Annoncée depuis quelques semaines, voire quelques mois comme étant une année qui casserait probablement la belle croissance du secteur immobilier, l’année 2017 semble de moins en moins ressembler à la méchante bête noire annoncée par les pronostics
Les bons points qui devraient porter l'année 2017
Selon une étude récemment publiée par la Fnaim, la Fédération Nationale de l’immobilier, 2017 devrait garder une bonne dynamique semblable à celle de 2016, qui avait été, et de loin, l’une des meilleures dans l’immobilier depuis ses dix dernières années ! Ainsi, cette nouvelle année devrait, du moins au premier semestre, être portée par la précédente. En effet, l’étude prévoit un beau dynamisme, lié à des achats finalisés en ce début d’année par exemple, mais aussi à cause de l’enthousiasme n’étant pas encore retombé de la baisse exceptionnelle des taux de crédit fin 2016. De même, malgré une très faible remontée de ces derniers qui devraient continuer de s’accroître à un rythme assez lent au fil des mois, cela reste toujours une option avantageuse que d’emprunter maintenant, surtout lorsqu’on dispose d’un très bon dossier. Effectivement, les banques favorisent ceux-ci par rapport à d’autres dossiers pouvant être moyens et qui eux, ne profiteraient pas d’un crédit aussi bas. Aussi, le secteur du neuf devrait continuer de bien se porter en 2017, profitant des bons chiffres de 2016, où une augmentation de 18% des ventes des maisons individuelles neuves avait été constatée. De même, les ventes des promoteurs avaient augmenté de 17% en moyenne grâce à une forte demande.
Une reprise inégale
Cependant, malgré des attentes assez élevées pour 2017 de l’étude réalisée par la Fnaim, il s’avère qu’il existe une réelle différence entre le dynamisme des différentes régions. Par exemple, on peut constater que l’augmentation récente des prix, qui équivaut à près de 1,5% de hausse sur toute la France, ne s’est pas réalisée uniformément dans toutes les villes. En effet, si on observe les prix actuels dans la ville de Paris, l’une des grandes villes les plus chères de France, le mètre carré se vend à 8 665 euros. Toutefois, ils sont bien moins élevés dans la ville de Nîmes par exemple, où le mètre carré se vend à 2 059 euros, ou bien alors dans la ville de Limoges, dans laquelle il est possible d’acquérir un logement pour le prix de 1 301 euros par mètre carré. La différence de prix est donc l’un des indicatifs démontrant que malgré une année 2016 de reprise, certaines villes ont du mal à se repositionner sur le marché après quelques dures années.

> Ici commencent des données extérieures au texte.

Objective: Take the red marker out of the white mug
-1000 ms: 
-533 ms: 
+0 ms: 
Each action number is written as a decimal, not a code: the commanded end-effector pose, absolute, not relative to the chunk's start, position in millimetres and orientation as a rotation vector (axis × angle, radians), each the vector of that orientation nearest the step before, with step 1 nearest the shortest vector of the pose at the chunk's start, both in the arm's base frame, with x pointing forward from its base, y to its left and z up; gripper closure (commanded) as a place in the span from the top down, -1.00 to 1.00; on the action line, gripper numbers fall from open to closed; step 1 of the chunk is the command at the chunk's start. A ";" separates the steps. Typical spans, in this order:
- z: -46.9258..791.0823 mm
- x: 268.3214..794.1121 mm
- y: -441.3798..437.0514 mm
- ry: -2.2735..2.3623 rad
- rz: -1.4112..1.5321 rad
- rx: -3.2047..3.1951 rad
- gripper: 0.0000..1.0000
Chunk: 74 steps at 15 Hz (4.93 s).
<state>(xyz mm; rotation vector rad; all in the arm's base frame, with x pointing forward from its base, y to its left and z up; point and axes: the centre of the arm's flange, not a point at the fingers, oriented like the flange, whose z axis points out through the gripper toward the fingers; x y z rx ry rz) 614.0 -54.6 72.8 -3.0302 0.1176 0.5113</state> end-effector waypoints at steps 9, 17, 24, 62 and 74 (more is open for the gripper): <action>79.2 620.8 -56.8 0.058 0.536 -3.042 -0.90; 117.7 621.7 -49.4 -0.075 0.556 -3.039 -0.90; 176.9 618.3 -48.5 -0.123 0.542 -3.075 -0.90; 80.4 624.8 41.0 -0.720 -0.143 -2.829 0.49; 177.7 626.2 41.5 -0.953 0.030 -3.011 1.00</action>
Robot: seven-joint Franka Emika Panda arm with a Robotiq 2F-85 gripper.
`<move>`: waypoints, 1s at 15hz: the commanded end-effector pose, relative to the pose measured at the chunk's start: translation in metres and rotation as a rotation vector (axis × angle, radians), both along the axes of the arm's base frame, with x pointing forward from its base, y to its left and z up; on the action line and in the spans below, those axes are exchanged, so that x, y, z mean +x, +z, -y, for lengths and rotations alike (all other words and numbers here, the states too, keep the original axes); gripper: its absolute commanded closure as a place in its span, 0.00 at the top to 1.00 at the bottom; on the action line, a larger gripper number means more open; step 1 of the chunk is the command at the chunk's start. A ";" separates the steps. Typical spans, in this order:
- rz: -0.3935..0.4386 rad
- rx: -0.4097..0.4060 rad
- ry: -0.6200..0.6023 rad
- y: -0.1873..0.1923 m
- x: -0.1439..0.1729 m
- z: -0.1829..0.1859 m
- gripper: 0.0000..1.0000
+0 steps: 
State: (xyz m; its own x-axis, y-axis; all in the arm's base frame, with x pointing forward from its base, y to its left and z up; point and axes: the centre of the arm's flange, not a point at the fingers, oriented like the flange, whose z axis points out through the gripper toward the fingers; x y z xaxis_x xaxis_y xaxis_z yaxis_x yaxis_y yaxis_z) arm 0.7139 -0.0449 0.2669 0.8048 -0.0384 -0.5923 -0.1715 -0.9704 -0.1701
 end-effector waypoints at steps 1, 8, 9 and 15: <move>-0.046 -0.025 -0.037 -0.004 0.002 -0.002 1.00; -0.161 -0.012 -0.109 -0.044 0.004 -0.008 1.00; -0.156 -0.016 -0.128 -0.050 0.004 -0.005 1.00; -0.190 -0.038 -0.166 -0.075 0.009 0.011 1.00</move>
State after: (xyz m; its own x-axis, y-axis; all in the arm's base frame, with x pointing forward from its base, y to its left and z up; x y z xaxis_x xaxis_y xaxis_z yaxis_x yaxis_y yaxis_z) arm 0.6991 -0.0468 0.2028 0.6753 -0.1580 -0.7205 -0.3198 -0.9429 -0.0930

Les conseils de la rédaction
Ce léger retournement de situation montre l'importance de ne pas prendre au pied de la lettre les divers pronostics, d’autant plus qu’ils sont parfois contradictoires. Cependant, l’année 2017 est presque unanimement considérée comme étant plus modérée que 2016, en restant toutefois potentiellement positive.